Apache SOLR Extension

Source: Internet
Author: User
Tags apache solr solr dedicated server haproxy
Document directory
  • JVM Configuration
  • HTTP Cache
  • SOLR Cache
  • Better Schema Design
  • Index Policy
  • Script vs Java Replication
  • Start to experience multiple SOLR servers
  • Distributed search across multiple slave instances
  • Distribute search requests to different slave
  • Sharding Indexes)
Scaling)

When the number of indexes increases, you will find that your search response time is getting slower and the time for indexing new content is getting longer and longer. So it is time to make some changes, fortunately, SOLR considers these situations well and you only need to change your configuration.

The scaling of SOLR is described in the following three aspects:

L tune a SOLR server (scale high)

Optimize the SOLR of a single instance through cache and memory management. Deploy SOLR to a dedicated server with fast CPU and hardware, and maximize the performance of a single server through optimization.

L use multiple SOLR servers (scale wide)

Use multiple SOLR servers.

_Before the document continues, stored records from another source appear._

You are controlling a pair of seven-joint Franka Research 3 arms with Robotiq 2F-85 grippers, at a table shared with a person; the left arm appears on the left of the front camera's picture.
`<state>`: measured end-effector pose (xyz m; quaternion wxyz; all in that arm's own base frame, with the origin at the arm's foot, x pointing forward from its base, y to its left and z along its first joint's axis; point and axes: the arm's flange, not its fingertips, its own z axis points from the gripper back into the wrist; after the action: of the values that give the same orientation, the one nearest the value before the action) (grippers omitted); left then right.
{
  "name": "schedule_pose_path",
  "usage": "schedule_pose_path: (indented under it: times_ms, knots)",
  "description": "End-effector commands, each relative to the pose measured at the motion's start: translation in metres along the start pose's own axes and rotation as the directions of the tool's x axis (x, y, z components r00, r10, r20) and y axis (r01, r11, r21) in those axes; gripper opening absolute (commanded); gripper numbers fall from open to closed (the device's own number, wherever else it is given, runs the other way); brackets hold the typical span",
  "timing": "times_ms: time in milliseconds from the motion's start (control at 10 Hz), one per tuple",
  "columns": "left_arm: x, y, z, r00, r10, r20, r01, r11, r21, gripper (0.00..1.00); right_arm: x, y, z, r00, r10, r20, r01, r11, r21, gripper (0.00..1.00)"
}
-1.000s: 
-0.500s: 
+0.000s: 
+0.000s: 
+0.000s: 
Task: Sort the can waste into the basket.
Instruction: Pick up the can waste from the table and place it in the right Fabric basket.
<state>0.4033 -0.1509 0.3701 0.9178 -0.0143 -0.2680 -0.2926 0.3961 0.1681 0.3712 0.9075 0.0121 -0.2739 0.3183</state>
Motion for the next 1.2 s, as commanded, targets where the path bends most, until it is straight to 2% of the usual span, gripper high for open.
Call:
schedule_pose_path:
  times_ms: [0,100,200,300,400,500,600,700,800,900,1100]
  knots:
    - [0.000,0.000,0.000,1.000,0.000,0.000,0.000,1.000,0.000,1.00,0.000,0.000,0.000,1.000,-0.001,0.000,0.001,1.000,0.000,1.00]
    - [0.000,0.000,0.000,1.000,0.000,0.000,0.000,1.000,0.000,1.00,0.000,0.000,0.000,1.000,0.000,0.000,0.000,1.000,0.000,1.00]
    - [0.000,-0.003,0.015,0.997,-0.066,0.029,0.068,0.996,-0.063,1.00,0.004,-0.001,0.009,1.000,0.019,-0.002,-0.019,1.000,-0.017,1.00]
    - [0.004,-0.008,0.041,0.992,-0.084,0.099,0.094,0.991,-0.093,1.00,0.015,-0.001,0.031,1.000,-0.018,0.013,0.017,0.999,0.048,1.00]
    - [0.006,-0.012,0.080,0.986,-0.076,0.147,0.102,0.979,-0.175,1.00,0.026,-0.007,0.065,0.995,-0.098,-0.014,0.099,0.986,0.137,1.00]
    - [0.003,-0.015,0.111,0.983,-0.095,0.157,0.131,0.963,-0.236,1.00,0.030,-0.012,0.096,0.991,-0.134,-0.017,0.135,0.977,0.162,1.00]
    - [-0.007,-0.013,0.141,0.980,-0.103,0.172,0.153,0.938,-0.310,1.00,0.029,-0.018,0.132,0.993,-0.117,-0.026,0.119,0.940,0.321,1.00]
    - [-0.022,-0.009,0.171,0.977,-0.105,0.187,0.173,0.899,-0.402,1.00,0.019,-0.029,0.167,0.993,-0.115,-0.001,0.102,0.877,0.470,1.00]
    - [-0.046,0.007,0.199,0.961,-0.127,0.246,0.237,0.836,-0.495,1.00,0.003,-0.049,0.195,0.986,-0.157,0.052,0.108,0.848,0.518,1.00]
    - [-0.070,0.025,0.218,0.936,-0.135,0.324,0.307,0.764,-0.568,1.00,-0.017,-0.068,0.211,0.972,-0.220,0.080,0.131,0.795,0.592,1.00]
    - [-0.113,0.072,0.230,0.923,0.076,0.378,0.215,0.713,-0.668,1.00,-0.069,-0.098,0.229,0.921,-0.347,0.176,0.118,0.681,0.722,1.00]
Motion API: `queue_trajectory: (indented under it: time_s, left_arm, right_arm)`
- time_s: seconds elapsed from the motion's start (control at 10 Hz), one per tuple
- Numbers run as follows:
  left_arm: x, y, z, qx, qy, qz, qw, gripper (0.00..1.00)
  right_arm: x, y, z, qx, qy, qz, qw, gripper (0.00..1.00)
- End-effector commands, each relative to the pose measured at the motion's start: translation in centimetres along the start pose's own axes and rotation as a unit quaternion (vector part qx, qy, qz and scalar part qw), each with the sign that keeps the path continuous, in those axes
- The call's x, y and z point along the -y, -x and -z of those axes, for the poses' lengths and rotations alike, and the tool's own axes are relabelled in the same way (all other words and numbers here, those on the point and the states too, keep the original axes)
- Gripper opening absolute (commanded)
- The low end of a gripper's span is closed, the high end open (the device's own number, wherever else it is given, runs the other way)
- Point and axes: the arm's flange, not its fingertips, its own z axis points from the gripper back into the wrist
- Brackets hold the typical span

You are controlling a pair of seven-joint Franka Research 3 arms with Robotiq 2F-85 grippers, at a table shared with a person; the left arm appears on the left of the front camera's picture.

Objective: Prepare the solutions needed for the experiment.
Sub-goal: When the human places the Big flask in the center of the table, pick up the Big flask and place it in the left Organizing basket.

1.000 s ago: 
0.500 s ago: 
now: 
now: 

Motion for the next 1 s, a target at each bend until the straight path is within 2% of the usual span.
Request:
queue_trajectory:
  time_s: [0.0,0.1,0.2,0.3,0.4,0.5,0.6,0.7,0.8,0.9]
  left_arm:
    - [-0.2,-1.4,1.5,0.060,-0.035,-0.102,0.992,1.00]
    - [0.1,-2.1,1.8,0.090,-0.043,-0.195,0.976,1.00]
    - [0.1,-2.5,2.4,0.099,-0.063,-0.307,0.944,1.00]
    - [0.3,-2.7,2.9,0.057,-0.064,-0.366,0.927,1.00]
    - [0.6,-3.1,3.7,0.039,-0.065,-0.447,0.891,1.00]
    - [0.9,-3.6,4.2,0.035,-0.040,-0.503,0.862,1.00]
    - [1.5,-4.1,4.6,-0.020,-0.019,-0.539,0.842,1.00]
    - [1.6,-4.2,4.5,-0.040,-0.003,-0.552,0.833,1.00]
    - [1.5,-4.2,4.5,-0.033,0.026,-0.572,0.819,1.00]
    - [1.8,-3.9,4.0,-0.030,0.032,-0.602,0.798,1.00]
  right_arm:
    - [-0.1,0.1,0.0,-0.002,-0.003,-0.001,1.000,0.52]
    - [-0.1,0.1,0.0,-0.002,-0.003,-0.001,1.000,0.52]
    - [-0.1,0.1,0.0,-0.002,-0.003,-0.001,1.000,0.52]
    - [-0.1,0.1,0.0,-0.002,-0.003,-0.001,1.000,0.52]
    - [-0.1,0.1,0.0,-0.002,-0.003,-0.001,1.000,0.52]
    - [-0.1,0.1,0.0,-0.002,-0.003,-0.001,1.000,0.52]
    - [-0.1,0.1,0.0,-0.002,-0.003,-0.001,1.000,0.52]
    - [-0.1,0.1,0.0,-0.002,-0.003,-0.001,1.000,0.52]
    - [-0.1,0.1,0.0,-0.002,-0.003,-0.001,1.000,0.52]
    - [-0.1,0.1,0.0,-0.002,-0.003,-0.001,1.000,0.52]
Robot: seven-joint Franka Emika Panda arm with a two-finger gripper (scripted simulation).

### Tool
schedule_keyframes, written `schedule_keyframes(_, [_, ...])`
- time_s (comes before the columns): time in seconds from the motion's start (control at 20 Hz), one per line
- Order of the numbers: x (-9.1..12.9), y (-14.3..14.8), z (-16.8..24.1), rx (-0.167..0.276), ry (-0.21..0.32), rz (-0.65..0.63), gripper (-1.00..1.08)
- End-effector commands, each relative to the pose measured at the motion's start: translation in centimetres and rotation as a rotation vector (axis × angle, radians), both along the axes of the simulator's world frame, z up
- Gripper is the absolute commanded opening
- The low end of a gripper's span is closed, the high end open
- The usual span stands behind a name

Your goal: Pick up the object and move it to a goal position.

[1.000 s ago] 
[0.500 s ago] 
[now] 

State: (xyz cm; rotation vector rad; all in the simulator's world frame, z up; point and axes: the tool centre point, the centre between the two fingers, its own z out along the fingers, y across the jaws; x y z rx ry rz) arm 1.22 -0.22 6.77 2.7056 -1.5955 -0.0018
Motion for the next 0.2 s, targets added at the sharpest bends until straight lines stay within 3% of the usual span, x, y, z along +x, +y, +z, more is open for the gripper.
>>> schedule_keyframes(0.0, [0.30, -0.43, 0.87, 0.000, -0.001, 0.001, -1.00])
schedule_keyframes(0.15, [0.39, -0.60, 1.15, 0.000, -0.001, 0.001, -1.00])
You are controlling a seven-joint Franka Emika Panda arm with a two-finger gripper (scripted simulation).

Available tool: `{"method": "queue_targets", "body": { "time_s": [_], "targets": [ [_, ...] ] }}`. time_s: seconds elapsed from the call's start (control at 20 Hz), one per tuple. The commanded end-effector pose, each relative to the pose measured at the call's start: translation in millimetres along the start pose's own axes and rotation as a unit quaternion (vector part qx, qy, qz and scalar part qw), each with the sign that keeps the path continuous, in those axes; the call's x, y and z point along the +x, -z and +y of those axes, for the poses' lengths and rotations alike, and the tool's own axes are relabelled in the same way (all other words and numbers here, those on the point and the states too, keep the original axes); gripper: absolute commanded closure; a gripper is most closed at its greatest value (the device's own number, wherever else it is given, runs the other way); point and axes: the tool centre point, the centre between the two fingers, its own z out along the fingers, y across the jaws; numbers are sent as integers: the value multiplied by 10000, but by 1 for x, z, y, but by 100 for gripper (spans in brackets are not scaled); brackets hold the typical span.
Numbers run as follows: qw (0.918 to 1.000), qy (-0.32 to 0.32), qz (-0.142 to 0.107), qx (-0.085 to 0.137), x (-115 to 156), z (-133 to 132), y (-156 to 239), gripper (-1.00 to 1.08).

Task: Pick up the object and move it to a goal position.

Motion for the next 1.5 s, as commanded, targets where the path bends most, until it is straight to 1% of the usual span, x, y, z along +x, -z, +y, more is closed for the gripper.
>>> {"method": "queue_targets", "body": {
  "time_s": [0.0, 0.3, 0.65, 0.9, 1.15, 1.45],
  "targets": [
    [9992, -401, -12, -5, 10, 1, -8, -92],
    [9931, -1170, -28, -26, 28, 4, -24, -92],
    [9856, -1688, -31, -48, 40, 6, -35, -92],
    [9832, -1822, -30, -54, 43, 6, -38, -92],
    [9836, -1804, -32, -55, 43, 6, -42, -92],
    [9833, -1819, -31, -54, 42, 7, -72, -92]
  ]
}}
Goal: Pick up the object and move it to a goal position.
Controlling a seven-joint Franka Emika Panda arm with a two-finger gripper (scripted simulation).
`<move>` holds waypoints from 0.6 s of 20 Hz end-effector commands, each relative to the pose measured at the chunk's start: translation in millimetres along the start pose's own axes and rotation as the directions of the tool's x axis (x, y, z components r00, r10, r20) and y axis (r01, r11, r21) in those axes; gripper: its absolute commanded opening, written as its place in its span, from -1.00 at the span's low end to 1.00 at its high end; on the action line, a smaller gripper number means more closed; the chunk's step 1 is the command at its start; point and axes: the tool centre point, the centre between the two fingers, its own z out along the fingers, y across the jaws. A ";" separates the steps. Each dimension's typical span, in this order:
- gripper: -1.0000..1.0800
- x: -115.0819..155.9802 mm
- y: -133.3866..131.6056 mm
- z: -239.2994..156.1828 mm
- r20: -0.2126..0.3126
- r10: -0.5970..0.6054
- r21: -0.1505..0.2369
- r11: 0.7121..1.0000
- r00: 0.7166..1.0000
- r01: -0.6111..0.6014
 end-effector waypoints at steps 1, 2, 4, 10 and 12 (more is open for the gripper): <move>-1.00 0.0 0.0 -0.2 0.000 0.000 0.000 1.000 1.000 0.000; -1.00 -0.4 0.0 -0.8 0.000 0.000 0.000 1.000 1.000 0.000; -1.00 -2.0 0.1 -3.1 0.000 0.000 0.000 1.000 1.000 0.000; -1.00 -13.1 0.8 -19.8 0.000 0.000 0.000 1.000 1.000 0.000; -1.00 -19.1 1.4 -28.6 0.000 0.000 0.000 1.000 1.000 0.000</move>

If your avgtimeperrequest parameter is within your acceptable range (the data volume is usually several million), you can copy the indexes on your master to the slave machine through configuration; if your query is slow, the load of your single query is distributed to multiple SOLR servers using shards.

L use replication and sharding (scale deep)

When your data volume is large enough and you need to use both replication and sharding, each shard will correspond to one master and several slave instances, which will be the most complex architecture.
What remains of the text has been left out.